“And so we came to Rome.” -Acts 28:14b
To me, that short verse is the culmination and the whole point of the Book of Acts. Paul has just spent roughly the last 15 chapters having everything in his life go wrong. He starts off his Christian walk with a bang, when Christ appears and causes Paul to go blind. His luck doesn’t really pick up, as he almost gets stoned shortly after in Chapter 14. (The crazy thing is once Paul gets stoned, he gets up and goes back into the city where he was just stoned! WHAT!?!)
He goes on to disagree with his best friend, Barnabas, and then winds up in prison several times. His life pretty much sucks the big one. But he keeps going. Why? Because God told him he was going to Rome. God promises him Rome.

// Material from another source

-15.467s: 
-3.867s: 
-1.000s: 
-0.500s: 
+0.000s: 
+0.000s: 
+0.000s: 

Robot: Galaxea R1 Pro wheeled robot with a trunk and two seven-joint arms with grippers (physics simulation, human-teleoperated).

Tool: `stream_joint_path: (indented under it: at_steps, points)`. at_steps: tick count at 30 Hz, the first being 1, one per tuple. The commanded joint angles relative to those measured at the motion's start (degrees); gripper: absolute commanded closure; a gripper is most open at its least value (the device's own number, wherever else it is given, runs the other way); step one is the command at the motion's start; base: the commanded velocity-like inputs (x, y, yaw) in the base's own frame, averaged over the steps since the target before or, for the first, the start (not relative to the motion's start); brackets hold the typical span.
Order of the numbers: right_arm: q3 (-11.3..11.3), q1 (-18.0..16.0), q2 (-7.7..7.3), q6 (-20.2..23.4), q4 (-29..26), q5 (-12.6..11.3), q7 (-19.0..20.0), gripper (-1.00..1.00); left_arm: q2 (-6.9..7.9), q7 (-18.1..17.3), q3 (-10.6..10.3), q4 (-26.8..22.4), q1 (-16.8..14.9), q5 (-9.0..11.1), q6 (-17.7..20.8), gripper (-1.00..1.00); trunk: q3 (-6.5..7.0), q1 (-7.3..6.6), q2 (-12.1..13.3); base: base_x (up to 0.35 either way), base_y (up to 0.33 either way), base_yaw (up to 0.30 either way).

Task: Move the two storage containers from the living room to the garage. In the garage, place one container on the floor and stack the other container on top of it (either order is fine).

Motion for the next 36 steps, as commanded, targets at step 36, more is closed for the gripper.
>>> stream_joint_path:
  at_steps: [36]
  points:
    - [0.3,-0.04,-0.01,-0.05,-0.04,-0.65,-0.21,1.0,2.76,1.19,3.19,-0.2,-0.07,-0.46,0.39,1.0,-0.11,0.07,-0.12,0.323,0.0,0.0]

In Chapter 27, Paul finally sets sail for this elusive city. As a reader, you get excited for him, thinking, “It’s about time!” But then things get really crazy. He sails through a storm, his ship sinks, he gets bitten by a poisonous snake, and gets accused of being a murderer. But after 3 months, he gets on another ship headed for his promised land.
And so he came to Rome.
A year ago, God promised me I would go to Africa. I didn’t know why or where or when; I just knew He had promised. I thought this meant I should move there as soon as possible, so I tried many many different organizations and programs where I would live and work in the Dark Continent. But none of them panned out; everything kept falling through at the last possible moment, often in weird ways. By late September, I was at the end of my rope. I was frustrated and was ultimately like, “Fine, God. Whatever. You told me I was going to Africa. Fine. I’ll go however You want me to go, but I’m over trying. It’s Your responsibility to get me there.” I’m sure God smiled at me in this moment when I finally surrendered to His plans for me.
Almost 8 months later, I touched down in Nairobi, Kenya. I can’t even begin to explain to you what I felt. By the time I had physically walked outside the airport, I had already wept, sung, danced, hyperventilated, and thought I was going to vomit. No lie.
So clearly, I’m excited to see what God has in store for me here. Even more so because this month I was called to step up as a new Team Leader. Now, I don’t know what God will actually do here. Maybe nothing. Maybe He brought me here just to show me that He is oh-so-faithful. Or to remind me that all things really are possible through Him. I don’t know. I just know that God fulfilled His promise to me. I just know that God is incredible. I just know that I love Him even more for giving me this gift.